Copy, paste, and run this code snippet to generate the plot. Then, spend a few minutes perusing the code to figure out what each line achieves in the plot. A simple way to do this is by commenting out some lines to turn off their contributions or changing some parameters (e.g., loc to bottom left) and numbers (e.g., alpha to .8). It will help you learn faster if you try to predict what will happen before running the code.

Things to note

  1. You can use the following abbreviations if you like:
Long form Abbreviation
color c
linestyle ls
linewidth lw

so, both the following lines produce the same result.

plt.plot(x, y, color='red', linestyle='dashed', linewidth=2)
plt.plot(x, y, c='red', ls='dashed', lw=2)
  1. Jupyter is an interactive environment, so you will see an output even if you omit plt.show(). However, it is good practice to include this line anyway so your code will also work in non-interactive environments (for instance, when the script is run directly from the command line).
  1. The plotting functions usually have default values for the styling parameters. So, if you wish, you can keep it simple and plot just using:

    plt.plot(x, y_1, y_2)

    The resulting plot is shown alongside.

  2. You can split the arguments into separate lines to improve readability.
    So, both of the following forms are acceptable.
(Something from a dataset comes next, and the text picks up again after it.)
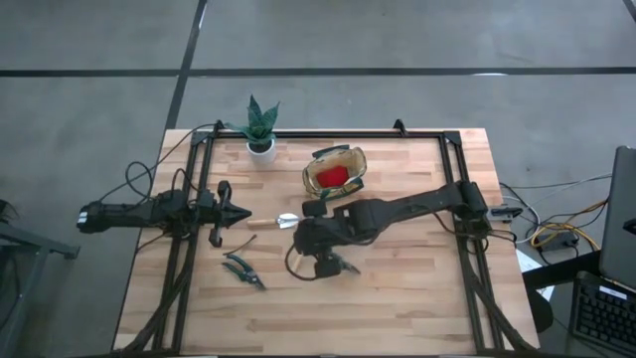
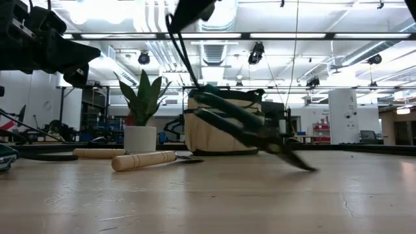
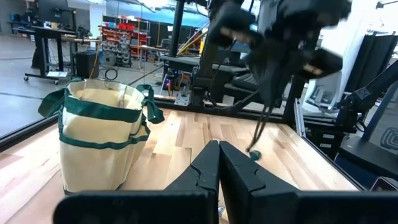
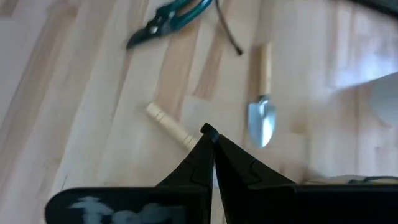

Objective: Pick & Place Garden tools in Gardening bag
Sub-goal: Put the green shear scissors into the white bag

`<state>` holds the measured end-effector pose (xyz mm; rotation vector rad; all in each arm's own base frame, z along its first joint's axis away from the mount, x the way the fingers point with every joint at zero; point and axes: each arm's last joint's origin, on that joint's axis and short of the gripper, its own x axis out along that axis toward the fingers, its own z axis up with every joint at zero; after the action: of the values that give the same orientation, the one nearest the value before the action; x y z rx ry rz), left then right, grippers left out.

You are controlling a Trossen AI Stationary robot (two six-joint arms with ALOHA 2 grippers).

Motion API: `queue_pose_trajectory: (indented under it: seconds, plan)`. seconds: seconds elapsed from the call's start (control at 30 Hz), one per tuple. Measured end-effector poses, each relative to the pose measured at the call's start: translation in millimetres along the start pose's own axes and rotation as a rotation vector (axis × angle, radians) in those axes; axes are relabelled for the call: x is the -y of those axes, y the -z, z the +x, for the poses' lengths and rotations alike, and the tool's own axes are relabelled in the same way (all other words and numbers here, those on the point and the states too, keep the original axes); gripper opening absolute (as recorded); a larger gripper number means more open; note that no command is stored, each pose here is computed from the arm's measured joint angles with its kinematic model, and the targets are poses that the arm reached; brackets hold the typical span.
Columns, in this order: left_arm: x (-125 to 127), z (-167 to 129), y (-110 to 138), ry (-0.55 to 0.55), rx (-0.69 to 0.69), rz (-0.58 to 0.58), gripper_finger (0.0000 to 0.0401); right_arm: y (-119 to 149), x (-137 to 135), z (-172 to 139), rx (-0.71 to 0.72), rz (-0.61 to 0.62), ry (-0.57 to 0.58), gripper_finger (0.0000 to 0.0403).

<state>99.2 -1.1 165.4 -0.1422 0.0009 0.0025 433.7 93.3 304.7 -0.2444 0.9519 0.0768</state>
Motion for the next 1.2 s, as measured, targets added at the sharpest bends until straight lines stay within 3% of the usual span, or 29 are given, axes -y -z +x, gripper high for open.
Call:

plt.plot(x, y, color='red', linestyle='dashed', linewidth=2)
plt.plot(x, y_1, label='Y values',
           color='red', linestyle='dashed')
  1. The order of how you specify the keyword arguments (color, linewidth, …) does not matter.

1.2 Adding another plot

You can add another plot command to the graph to plot the data of y_2 in blue by adding the following line.

plt.plot(x, y_2,
         label='Y2 values', color='blue')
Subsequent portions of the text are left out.